DQM instability in 12434.0, pixelLessStep_quickAssociatorByHits #37970

jpata · 2022-05-17T07:58:38Z

In recent PRs it seems the workflow 12434.0 has DQM changes in Tracking/TrackParameters/generalTracks/SeedMon/pixelLessStep/TrackBuilding, pixelLessStep_quickAssociatorByHits

cms-sw/cmsdist#7862
#37918
#37952

The change is not always in the same direction:

@cms-sw/tracking-pog-l2

jpata · 2022-05-17T07:58:44Z

assign reconstruction

cmsbuild · 2022-05-17T07:58:54Z

New categories assigned: reconstruction

@jpata,@slava77,@clacaputo you have been requested to review this Pull request/Issue and eventually sign? Thanks

cmsbuild · 2022-05-17T07:58:58Z

A new Issue was created by @jpata Joosep Pata.

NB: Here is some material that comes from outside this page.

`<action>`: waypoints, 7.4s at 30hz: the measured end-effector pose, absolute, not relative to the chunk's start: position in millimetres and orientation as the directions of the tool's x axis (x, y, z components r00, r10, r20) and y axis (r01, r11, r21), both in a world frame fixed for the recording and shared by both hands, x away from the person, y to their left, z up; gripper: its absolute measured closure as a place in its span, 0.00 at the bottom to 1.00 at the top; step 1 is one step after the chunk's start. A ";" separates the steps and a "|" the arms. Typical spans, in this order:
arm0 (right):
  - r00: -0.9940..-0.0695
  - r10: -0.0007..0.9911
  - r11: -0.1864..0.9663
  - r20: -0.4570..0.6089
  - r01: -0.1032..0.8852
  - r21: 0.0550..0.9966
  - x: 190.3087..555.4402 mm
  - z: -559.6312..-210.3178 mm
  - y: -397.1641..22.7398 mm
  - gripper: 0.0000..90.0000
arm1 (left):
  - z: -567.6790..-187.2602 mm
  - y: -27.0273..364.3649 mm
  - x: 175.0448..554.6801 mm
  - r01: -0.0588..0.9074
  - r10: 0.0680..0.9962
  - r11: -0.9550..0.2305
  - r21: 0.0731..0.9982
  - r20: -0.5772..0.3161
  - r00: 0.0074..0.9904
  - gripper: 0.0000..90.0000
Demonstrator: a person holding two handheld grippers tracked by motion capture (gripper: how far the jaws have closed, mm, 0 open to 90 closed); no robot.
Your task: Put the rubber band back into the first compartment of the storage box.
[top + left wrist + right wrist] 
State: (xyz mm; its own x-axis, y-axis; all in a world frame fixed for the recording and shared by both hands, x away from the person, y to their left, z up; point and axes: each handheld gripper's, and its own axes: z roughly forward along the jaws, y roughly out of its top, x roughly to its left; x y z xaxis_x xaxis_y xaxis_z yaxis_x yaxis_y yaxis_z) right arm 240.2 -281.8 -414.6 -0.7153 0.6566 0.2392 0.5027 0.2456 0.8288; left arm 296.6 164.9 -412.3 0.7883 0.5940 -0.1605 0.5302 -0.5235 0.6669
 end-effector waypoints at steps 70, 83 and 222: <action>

@Dr15Jones, @perrotta, @dpiparo, @makortel, @smuzaffar, @qliphy can you please review it and eventually sign/assign? Thanks.

cms-bot commands are listed here

jpata · 2022-05-17T08:03:00Z

As I noted here, it does not seem immediately related to TF giving different results on different CPUs.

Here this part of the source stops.